Raised cholesterol levels are common in those who suffer from PAD. You can lower bad cholesterol levels in the blood by eating a diet low in saturated and trans fat. Medication to decrease cholesterol levels may be necessary.
Eat more fruits, veggies, and whole grains to improve your health. Include non-tropical vegetable oils like olive oil and lean meats, poultry, fish, beans, nuts, and seeds. Reduce your intake of red meat, processed meat, added sweets, sugary drinks, and saturated and trans fats.
Medications prescribed by your doctor should be taken as directed. If you don't take these drugs, you're at higher risk for PAD, heart attack, and stroke. Some examples of drugs a doctor might prescribe are:
- Antiplatelet Agents, including antiplatelet drugs like aspirin and clopidogrel
- Cholesterol-lowering drugs (such as statins)
- Medication for high blood pressure (in people with PAD and high blood pressure, angiotensin-converting enzyme inhibitors or angiotensin-receptor blockers are recommended)
- Clot-preventing medications, often known as anti-coagulants, include enoxaparin and dalteparin.
Medication (cilostazol) may be recommended for those with claudication to assist them in walking further.
Discuss your disease and any other risk factors with your doctor to see if any prescription medications are necessary.
People with PAD who also have type 2 diabetes are at a higher risk of experiencing adverse outcomes. Consistently maintaining a healthy blood sugar level helps prevent complications in persons with diabetes and can lessen the risk of limb loss in those with PAD. Coordinated care entails the following steps taken in conjunction with your health care team:
- Eat well to lower your cholesterol and keep your blood sugar under control.
- Maintaining a healthy weight is an important goal.
- Medications for glucose management
- Prevention and control of cardiovascular disease by management of additional risk factors
- Preventing foot ulcers and caring for your feet
The above recommendations and therapies may not be adequate for some people. As a result, you could require surgery or treatment that causes as little disruption as possible.

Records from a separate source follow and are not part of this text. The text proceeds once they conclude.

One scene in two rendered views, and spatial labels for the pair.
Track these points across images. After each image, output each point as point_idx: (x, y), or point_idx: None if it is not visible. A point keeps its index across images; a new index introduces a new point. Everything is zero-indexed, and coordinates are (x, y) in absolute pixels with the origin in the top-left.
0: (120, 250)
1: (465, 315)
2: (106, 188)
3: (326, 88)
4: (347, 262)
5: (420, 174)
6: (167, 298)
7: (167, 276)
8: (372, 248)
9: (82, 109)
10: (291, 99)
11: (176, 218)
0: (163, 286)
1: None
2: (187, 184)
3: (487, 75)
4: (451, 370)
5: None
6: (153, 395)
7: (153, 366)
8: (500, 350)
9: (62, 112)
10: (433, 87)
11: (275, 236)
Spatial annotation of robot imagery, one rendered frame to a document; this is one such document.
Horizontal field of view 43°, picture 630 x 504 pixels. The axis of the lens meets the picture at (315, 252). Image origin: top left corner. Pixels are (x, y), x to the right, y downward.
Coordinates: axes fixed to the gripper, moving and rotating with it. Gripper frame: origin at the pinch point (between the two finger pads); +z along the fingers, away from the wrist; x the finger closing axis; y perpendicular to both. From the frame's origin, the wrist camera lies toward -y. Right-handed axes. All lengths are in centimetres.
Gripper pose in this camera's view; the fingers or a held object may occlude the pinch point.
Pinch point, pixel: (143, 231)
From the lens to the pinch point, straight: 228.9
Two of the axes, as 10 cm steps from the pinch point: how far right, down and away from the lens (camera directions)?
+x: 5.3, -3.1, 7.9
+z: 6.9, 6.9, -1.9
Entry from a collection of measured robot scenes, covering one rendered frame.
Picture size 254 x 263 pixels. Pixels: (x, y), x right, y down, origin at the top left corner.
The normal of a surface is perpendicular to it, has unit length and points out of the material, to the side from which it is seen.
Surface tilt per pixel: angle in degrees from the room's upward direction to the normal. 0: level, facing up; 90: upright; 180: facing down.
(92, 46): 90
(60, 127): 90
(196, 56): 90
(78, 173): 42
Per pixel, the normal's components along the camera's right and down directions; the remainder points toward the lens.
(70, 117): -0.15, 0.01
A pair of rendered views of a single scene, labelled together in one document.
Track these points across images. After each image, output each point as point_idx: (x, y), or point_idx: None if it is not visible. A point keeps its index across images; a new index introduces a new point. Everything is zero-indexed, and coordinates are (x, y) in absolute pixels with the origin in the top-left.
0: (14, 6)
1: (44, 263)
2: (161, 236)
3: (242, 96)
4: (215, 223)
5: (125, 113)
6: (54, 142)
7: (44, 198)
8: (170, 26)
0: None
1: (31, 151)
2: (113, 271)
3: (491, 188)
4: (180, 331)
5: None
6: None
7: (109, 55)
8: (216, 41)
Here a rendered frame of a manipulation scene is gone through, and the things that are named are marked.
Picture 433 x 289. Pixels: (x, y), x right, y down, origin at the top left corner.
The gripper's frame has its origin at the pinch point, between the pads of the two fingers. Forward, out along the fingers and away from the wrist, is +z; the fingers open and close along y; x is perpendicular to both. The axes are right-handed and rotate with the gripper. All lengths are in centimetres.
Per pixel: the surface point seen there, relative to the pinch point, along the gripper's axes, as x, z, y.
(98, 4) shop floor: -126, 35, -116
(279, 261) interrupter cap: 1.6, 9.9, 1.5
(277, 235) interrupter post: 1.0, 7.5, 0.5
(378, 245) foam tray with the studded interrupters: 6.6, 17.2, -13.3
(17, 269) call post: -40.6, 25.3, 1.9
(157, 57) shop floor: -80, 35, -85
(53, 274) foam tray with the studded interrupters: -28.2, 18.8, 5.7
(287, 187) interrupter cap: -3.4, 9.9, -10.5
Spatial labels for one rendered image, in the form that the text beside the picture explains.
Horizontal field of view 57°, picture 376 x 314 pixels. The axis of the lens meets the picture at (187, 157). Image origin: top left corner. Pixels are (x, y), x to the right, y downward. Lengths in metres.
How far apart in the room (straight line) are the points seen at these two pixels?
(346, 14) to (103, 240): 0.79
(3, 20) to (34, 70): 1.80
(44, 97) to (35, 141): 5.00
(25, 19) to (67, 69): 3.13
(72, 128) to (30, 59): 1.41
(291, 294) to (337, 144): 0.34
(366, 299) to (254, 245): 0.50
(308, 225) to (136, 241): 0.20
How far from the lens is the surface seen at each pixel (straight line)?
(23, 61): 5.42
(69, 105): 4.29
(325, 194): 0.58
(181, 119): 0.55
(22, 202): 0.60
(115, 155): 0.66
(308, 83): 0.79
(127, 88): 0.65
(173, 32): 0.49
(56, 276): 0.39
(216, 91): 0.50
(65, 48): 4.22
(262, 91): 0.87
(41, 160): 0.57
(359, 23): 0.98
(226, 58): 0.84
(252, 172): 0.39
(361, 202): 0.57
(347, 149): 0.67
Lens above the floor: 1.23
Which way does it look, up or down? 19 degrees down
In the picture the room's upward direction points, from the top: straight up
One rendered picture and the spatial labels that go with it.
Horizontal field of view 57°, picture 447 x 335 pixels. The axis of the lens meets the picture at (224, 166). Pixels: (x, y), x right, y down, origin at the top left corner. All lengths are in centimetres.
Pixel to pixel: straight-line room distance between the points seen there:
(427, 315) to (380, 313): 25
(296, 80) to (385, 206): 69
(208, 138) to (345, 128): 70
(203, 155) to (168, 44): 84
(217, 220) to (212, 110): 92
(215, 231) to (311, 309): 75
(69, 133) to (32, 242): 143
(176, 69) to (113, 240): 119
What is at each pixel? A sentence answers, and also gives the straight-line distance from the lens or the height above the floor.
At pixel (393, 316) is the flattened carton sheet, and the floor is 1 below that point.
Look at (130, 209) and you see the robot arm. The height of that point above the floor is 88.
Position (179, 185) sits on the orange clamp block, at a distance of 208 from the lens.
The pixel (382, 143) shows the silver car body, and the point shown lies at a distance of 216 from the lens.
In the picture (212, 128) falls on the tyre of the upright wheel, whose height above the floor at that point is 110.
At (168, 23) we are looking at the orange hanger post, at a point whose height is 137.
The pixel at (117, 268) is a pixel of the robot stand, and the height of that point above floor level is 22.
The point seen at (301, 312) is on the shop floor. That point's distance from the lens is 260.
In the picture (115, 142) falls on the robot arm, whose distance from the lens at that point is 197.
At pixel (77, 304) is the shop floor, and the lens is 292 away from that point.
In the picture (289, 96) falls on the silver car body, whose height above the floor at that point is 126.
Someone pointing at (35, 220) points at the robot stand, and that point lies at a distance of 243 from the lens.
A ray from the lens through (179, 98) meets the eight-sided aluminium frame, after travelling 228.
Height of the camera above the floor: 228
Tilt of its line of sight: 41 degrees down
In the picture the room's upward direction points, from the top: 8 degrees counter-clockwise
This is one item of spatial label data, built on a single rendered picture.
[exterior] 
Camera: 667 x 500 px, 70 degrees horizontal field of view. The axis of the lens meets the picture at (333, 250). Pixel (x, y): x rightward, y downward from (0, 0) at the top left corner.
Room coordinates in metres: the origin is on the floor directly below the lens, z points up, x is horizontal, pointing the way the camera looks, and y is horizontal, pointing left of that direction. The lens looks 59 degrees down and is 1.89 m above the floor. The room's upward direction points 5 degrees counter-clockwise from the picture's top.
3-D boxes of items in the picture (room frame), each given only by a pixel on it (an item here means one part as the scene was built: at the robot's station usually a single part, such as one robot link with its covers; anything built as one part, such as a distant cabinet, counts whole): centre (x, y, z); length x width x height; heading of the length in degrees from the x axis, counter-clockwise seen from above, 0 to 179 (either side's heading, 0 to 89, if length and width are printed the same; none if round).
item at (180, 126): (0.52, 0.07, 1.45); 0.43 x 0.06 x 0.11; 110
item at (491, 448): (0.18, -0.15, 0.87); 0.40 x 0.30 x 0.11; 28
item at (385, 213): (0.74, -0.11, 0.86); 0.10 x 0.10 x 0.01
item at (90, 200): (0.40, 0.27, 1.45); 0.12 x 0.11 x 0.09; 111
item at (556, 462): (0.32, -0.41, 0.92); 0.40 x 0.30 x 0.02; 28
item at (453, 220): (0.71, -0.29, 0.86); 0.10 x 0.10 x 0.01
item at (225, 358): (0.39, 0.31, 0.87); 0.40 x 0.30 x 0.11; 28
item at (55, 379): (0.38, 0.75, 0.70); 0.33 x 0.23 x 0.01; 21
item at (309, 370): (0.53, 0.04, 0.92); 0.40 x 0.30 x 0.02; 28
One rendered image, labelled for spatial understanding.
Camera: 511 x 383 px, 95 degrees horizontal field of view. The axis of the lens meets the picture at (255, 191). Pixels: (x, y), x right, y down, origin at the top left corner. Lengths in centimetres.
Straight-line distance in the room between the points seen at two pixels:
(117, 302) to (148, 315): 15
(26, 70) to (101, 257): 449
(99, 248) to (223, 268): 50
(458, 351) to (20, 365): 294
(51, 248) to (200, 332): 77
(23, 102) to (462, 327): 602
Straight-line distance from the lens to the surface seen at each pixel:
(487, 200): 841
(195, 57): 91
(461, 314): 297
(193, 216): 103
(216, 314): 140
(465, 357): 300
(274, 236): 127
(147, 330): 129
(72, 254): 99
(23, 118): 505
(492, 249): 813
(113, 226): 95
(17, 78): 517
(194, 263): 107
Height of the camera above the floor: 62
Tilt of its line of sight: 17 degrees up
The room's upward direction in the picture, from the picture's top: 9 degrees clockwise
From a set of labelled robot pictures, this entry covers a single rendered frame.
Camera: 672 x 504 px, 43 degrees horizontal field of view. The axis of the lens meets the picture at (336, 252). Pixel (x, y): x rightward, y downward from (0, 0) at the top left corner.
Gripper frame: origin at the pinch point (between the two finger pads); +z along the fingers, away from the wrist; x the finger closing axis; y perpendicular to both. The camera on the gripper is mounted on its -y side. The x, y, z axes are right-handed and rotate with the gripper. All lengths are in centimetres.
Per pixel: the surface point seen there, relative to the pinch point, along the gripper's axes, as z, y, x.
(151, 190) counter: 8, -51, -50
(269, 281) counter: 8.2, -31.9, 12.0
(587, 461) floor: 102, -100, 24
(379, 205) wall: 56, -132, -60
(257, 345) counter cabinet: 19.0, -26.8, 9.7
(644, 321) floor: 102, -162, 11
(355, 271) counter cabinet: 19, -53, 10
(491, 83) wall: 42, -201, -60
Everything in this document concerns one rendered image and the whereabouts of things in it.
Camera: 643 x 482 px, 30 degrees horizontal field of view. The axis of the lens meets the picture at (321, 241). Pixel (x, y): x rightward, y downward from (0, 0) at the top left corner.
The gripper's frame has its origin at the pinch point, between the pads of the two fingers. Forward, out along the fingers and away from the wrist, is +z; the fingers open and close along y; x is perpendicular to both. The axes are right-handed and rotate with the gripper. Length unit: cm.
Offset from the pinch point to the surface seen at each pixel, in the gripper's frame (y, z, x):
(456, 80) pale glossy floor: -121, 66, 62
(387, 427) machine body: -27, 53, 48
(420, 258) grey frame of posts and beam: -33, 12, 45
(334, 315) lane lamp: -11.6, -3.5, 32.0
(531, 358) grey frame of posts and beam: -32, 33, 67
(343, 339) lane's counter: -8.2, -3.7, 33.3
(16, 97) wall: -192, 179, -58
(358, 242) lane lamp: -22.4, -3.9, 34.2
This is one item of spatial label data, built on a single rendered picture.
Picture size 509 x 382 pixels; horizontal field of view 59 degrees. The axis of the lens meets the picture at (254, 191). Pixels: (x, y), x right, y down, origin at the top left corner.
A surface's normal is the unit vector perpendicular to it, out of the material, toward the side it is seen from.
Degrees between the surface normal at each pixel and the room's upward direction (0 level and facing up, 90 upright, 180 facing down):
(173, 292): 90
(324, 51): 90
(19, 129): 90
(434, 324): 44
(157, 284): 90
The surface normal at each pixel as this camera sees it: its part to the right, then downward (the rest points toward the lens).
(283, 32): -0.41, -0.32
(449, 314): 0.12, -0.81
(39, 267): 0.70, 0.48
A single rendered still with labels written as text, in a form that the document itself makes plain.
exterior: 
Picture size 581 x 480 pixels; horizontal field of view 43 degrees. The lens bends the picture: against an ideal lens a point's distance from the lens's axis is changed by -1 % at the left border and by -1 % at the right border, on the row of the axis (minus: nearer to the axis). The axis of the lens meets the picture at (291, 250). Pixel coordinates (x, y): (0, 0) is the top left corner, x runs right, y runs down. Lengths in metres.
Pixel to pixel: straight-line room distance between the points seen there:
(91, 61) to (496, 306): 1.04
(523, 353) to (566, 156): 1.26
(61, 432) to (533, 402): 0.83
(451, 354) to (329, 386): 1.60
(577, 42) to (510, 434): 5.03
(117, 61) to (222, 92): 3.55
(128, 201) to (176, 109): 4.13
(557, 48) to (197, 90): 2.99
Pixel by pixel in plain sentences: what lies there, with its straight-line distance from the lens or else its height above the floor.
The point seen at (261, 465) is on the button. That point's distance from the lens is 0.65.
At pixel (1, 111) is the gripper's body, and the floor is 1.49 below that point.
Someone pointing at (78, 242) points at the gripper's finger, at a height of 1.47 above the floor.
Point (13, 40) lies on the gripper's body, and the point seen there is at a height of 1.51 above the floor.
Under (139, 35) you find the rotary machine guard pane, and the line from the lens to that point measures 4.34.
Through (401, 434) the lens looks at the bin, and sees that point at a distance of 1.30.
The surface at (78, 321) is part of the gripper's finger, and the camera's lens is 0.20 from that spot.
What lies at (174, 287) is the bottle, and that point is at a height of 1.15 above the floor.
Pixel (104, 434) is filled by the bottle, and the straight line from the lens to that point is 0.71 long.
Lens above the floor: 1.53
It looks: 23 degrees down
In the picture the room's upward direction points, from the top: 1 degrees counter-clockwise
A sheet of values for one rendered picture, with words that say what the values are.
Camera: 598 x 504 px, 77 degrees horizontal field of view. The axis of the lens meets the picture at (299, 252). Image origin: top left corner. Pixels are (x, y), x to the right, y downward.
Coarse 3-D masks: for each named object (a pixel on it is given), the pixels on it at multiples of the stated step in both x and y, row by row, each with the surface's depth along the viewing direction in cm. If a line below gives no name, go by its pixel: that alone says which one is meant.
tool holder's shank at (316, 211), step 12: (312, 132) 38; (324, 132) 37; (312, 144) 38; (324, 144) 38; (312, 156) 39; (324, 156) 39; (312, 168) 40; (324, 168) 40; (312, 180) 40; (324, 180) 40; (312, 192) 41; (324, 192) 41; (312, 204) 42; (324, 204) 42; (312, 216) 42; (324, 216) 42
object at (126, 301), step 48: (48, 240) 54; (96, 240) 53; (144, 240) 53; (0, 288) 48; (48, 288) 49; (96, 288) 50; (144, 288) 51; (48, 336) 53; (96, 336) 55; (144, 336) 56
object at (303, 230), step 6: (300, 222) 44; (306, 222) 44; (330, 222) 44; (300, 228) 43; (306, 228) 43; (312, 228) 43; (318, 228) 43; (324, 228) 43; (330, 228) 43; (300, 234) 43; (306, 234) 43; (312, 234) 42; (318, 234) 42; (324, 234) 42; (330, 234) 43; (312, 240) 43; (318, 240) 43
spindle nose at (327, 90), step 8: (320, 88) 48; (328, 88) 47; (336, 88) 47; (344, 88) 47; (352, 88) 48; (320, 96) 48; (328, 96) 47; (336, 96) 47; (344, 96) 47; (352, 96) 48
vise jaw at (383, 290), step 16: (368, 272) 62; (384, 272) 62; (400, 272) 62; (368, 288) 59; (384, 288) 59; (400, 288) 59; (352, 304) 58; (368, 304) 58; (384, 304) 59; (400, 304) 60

- A stent (tiny wire mesh cylinder) is placed through a small incision to access the blocked artery for treatments like angioplasty and stent insertion (done in the heart for coronary artery disease). To remove the blockage, a small balloon is inflated inside the artery. At the same time, a stent, a small cylinder made of wire mesh, may be implanted to keep the artery open. It is possible to remove a clot blocking an artery by inserting a specific device or administering medication through a catheter.
- To clear the artery of plaque, a surgeon may perform an atherectomy, a minimally invasive treatment. A catheter is placed into the artery, like in angioplasty, to clear the obstruction. The plaque in the blood vessel can be sliced, collected, and removed with the help of the catheter's sharp blade (cutter).
- Bypass surgery may be necessary if a significant segment of an artery in the leg is entirely clogged and the patient is experiencing severe symptoms. An alternative vein is used to "bypass" the blocked artery.
Your doctor will talk to you about the many therapy methods available and help you decide which is right for you.